- **Record set**:
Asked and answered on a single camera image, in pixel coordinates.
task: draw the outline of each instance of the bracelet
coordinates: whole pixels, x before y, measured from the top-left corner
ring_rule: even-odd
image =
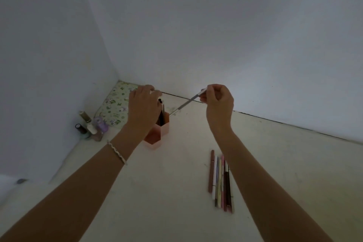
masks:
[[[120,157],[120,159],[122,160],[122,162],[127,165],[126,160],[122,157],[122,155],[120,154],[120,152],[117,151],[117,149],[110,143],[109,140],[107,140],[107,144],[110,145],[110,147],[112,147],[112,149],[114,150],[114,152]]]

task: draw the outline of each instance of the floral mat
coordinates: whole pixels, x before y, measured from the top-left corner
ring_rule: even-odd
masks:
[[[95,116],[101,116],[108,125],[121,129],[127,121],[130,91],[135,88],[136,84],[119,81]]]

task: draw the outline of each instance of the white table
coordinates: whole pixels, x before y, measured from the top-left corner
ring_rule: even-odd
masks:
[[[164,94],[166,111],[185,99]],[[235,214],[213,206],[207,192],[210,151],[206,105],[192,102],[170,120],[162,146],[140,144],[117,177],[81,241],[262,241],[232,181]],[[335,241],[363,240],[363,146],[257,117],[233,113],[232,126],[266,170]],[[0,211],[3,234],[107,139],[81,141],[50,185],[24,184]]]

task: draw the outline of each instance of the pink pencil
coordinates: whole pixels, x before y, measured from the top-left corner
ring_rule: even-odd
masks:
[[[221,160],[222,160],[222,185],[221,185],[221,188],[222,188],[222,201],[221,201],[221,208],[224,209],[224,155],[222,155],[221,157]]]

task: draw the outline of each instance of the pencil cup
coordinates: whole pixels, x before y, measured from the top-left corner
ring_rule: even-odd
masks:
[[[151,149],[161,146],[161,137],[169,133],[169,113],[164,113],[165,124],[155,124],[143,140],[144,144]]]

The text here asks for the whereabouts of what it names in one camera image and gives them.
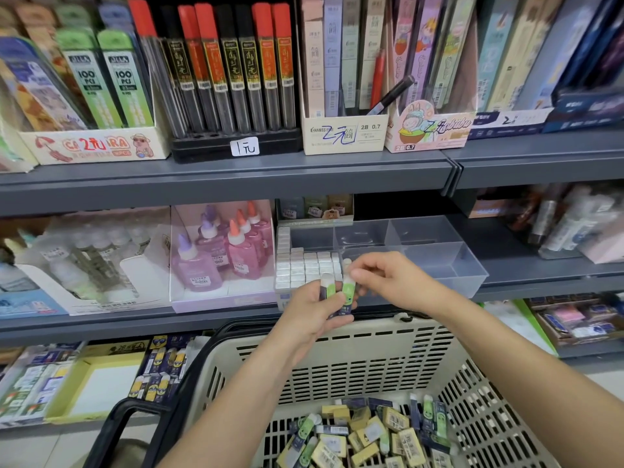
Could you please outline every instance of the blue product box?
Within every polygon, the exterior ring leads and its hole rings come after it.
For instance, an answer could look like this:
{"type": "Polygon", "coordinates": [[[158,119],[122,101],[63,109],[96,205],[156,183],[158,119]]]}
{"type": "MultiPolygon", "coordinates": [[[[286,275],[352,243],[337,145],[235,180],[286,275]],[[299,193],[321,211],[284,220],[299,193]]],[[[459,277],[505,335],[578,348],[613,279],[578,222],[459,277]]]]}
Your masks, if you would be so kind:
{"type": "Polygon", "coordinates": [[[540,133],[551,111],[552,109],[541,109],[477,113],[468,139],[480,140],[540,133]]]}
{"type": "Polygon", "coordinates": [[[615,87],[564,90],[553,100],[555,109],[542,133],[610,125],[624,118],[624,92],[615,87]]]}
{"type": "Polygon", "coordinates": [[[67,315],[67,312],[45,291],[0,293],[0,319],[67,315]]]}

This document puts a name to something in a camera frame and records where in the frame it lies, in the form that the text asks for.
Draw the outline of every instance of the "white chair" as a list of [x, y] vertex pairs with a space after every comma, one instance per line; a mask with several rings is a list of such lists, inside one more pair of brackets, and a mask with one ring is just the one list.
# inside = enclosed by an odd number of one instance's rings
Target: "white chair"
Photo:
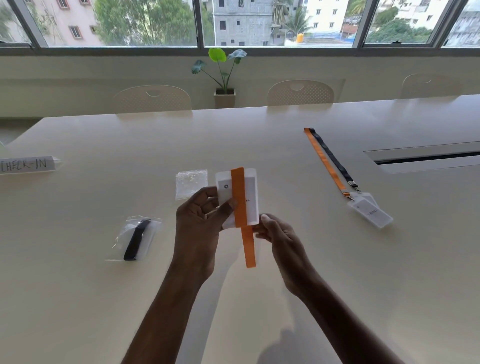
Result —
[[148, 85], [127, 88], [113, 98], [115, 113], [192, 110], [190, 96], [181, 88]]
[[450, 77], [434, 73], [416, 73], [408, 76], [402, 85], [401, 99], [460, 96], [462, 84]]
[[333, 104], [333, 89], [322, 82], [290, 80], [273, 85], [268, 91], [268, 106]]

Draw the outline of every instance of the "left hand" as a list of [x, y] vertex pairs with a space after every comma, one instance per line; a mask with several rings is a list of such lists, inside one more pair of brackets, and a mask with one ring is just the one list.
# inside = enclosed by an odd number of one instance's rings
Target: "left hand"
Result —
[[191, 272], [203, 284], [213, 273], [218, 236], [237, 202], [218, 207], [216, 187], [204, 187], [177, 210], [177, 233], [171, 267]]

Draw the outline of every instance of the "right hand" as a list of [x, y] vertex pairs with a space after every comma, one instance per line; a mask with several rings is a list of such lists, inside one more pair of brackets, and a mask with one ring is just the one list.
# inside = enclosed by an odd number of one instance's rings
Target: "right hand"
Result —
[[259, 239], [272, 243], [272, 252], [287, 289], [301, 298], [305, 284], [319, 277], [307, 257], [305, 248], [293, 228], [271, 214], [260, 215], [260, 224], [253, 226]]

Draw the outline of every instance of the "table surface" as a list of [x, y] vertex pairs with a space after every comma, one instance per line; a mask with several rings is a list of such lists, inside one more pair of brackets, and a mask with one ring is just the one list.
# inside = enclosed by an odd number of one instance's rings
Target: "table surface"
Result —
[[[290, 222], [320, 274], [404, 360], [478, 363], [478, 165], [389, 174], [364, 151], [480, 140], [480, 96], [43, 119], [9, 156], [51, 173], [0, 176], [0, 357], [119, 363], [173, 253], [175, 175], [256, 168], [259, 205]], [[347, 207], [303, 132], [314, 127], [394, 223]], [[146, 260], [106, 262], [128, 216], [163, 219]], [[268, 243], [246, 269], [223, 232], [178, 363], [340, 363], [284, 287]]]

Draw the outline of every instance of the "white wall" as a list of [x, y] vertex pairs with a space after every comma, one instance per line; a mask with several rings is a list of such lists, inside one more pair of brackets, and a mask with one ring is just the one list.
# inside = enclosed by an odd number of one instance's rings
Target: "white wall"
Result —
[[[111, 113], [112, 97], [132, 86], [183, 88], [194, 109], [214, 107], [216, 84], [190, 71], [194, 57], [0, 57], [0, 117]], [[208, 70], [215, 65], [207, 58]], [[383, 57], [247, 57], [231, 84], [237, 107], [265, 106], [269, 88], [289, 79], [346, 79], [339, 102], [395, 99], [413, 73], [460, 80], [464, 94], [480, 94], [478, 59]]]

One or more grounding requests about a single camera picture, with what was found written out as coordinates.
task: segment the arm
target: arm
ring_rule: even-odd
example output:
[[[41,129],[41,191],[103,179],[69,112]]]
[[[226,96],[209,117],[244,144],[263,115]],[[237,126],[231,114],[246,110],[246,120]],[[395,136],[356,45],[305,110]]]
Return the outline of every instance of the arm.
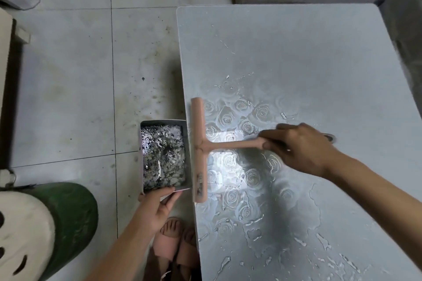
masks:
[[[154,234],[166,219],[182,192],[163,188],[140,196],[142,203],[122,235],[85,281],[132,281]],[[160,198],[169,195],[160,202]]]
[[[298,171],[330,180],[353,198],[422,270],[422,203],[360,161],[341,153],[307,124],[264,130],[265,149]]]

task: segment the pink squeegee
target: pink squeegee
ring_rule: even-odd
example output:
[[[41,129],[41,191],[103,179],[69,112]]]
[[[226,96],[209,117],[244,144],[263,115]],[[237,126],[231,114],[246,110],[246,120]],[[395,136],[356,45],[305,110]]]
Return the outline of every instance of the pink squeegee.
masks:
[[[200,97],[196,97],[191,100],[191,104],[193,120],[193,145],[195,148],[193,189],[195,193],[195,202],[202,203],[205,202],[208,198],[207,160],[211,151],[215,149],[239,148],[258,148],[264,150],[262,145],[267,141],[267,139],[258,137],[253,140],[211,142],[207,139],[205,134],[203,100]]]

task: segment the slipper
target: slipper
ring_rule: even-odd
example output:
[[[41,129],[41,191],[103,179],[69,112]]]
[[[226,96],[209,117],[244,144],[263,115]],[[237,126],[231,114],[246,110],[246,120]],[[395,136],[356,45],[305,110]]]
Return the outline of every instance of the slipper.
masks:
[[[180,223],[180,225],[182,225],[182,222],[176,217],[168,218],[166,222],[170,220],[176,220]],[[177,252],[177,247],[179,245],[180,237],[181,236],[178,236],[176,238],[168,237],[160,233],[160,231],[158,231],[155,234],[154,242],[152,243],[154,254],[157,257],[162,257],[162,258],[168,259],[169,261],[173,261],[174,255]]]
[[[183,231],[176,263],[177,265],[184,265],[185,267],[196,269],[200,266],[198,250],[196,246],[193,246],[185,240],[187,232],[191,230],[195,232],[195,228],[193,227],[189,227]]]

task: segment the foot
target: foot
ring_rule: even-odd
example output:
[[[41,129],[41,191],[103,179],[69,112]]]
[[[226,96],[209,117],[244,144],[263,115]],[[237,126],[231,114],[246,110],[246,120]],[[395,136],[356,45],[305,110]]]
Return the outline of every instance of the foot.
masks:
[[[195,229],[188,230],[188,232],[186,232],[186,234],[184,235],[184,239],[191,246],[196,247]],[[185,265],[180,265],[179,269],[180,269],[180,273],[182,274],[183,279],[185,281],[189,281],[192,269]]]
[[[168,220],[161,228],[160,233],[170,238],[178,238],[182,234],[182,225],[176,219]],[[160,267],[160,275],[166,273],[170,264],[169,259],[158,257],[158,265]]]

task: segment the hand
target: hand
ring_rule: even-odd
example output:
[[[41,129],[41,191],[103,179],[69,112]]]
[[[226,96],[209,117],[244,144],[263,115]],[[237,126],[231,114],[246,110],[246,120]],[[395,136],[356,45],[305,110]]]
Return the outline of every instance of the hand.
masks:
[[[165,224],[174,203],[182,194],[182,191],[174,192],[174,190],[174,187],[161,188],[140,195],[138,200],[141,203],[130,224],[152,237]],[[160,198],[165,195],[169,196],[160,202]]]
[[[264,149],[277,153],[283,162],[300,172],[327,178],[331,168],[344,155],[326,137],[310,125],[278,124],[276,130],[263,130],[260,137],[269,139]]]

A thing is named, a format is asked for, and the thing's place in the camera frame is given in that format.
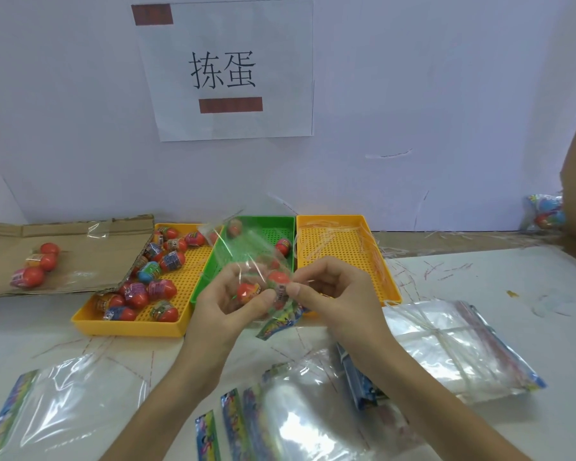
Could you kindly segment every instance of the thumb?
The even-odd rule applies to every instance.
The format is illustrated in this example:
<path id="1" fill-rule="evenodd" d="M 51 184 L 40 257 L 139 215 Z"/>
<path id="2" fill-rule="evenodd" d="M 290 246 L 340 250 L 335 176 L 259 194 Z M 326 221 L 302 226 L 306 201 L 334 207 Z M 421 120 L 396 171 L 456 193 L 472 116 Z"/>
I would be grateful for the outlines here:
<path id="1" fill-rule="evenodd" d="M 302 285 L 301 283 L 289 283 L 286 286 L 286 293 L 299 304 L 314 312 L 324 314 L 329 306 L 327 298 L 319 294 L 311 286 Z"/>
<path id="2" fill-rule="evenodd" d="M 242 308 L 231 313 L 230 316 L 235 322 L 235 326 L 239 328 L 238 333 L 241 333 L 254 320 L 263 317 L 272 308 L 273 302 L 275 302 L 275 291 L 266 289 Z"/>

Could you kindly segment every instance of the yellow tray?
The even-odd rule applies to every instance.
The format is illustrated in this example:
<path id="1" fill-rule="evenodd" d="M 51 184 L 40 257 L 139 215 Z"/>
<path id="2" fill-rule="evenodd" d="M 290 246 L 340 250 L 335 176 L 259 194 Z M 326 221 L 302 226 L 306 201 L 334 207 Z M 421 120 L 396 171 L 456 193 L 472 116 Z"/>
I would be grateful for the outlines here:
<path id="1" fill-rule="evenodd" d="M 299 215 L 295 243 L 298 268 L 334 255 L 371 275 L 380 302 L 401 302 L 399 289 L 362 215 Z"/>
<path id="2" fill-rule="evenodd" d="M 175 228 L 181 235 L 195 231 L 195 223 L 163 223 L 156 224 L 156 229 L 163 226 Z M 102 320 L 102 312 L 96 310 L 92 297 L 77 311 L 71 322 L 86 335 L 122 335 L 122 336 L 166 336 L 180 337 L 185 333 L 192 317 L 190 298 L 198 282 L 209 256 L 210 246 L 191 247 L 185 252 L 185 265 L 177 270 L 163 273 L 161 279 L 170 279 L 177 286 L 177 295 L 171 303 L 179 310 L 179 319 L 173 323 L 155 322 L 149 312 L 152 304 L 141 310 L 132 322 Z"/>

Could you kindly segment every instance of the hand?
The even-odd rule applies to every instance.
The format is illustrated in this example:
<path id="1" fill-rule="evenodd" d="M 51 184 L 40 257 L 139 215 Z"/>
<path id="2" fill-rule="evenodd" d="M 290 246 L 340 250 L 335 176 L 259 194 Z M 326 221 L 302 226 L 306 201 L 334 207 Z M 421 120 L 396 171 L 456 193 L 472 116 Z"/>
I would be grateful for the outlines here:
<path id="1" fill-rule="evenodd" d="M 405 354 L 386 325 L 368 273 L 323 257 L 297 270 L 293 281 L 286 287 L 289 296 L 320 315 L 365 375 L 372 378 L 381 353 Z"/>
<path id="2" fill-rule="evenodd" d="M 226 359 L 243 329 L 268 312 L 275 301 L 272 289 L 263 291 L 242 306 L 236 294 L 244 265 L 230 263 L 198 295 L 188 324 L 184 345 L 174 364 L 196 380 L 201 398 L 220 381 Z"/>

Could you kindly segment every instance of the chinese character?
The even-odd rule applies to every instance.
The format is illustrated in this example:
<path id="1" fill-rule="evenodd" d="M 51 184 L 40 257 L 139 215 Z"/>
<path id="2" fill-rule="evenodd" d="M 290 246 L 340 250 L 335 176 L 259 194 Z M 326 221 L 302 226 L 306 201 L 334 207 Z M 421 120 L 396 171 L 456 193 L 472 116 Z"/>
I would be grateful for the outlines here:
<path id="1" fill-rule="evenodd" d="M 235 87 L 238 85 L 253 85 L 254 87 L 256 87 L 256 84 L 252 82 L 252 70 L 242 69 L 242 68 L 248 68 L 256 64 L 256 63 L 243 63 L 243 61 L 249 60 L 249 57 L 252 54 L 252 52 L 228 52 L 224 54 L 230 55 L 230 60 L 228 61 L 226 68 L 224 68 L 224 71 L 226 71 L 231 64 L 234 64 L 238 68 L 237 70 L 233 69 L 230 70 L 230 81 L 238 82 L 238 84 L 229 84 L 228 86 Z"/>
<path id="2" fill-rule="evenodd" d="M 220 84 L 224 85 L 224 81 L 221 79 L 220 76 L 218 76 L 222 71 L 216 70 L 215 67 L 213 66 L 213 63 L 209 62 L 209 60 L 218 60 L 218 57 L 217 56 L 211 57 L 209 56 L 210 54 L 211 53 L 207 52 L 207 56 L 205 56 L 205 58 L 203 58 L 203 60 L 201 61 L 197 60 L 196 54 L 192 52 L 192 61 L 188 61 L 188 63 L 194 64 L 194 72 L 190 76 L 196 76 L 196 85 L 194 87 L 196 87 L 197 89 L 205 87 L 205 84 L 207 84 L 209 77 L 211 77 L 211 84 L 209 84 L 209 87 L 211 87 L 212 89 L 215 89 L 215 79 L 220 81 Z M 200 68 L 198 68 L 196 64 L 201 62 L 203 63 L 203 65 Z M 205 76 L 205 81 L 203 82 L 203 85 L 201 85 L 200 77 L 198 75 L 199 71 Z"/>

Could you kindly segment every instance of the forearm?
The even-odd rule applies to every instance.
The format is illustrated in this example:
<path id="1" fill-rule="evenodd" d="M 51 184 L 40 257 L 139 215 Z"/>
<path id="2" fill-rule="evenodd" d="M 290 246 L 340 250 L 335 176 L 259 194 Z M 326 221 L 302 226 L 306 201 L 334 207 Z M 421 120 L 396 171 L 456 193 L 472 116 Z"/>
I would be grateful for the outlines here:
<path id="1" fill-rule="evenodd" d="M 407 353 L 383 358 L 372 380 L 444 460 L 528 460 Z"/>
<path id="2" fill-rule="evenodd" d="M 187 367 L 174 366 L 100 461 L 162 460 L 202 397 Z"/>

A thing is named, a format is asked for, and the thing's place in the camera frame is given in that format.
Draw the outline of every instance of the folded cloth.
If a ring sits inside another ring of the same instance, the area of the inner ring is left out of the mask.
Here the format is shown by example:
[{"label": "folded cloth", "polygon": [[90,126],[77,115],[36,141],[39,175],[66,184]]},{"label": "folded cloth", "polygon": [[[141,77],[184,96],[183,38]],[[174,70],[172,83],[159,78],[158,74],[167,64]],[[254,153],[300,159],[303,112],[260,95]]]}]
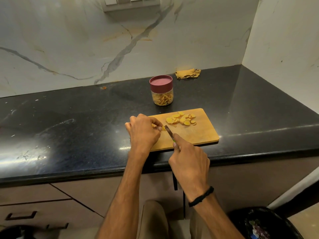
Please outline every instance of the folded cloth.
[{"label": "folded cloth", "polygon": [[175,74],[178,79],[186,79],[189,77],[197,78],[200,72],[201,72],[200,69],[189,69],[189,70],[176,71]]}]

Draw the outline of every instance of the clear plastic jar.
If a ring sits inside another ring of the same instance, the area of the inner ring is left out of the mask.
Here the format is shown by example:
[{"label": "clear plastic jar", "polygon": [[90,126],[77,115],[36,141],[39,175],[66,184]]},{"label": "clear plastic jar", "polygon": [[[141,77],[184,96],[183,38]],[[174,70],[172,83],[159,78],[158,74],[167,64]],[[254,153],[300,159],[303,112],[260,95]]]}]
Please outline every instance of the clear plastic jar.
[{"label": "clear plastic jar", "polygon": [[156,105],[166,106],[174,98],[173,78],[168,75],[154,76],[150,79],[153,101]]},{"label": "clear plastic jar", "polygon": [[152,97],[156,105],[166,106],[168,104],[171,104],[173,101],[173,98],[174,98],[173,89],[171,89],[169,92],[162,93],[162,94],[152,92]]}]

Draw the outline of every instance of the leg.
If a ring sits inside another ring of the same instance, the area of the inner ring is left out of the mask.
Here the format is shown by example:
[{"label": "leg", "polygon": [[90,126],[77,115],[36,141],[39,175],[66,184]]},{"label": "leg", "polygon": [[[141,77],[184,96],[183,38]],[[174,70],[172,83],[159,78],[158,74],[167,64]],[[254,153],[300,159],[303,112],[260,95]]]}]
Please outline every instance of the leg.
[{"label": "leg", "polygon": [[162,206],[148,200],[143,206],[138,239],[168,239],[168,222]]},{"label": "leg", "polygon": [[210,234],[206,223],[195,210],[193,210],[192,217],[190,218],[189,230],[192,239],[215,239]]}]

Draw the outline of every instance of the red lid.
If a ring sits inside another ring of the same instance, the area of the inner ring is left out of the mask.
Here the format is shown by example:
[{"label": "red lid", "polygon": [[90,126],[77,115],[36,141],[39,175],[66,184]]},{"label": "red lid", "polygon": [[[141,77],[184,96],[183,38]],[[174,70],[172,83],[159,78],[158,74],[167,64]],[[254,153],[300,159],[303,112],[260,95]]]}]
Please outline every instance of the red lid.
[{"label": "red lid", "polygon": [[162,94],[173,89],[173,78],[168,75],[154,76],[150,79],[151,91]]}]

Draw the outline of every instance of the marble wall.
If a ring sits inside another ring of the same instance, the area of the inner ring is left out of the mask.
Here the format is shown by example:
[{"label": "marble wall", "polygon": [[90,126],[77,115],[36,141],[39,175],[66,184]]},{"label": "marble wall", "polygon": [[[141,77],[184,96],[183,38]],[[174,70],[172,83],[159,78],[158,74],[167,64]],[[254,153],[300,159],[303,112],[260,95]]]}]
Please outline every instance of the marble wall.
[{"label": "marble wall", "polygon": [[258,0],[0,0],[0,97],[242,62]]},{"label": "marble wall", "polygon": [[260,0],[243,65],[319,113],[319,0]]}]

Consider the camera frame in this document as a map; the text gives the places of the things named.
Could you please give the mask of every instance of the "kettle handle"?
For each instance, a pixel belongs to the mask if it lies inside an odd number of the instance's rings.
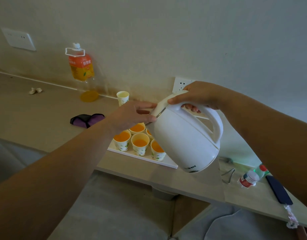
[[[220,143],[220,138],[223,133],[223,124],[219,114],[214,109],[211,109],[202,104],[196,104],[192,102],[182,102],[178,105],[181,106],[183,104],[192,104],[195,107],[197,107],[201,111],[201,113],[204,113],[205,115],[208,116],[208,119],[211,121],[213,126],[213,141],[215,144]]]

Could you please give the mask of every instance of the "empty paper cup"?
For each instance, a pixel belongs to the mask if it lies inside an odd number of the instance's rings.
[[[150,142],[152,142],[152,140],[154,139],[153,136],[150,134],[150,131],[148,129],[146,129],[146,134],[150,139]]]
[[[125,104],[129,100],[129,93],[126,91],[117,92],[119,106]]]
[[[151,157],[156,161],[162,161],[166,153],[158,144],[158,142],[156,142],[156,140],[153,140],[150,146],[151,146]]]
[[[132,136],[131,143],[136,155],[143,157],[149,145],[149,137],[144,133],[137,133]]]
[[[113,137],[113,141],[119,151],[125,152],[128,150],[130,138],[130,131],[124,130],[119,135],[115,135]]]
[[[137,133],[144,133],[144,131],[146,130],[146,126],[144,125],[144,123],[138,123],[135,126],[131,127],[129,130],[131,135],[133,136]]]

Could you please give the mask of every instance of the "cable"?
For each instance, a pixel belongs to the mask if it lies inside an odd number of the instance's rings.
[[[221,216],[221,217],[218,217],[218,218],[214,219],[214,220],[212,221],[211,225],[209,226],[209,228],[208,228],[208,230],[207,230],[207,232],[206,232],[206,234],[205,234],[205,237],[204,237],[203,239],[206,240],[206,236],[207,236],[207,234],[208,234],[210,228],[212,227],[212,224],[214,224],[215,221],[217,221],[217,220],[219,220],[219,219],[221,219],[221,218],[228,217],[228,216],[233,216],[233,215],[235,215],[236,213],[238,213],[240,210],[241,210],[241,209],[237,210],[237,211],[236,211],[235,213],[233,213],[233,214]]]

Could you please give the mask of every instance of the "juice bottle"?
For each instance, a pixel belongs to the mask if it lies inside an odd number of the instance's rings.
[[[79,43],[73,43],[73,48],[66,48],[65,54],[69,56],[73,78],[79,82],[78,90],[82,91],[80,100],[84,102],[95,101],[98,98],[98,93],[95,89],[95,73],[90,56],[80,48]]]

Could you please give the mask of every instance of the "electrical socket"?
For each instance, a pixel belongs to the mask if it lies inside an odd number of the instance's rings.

- **Task directions**:
Your answer should be a single number: the count of lines above with the word "what".

- **Final answer**:
2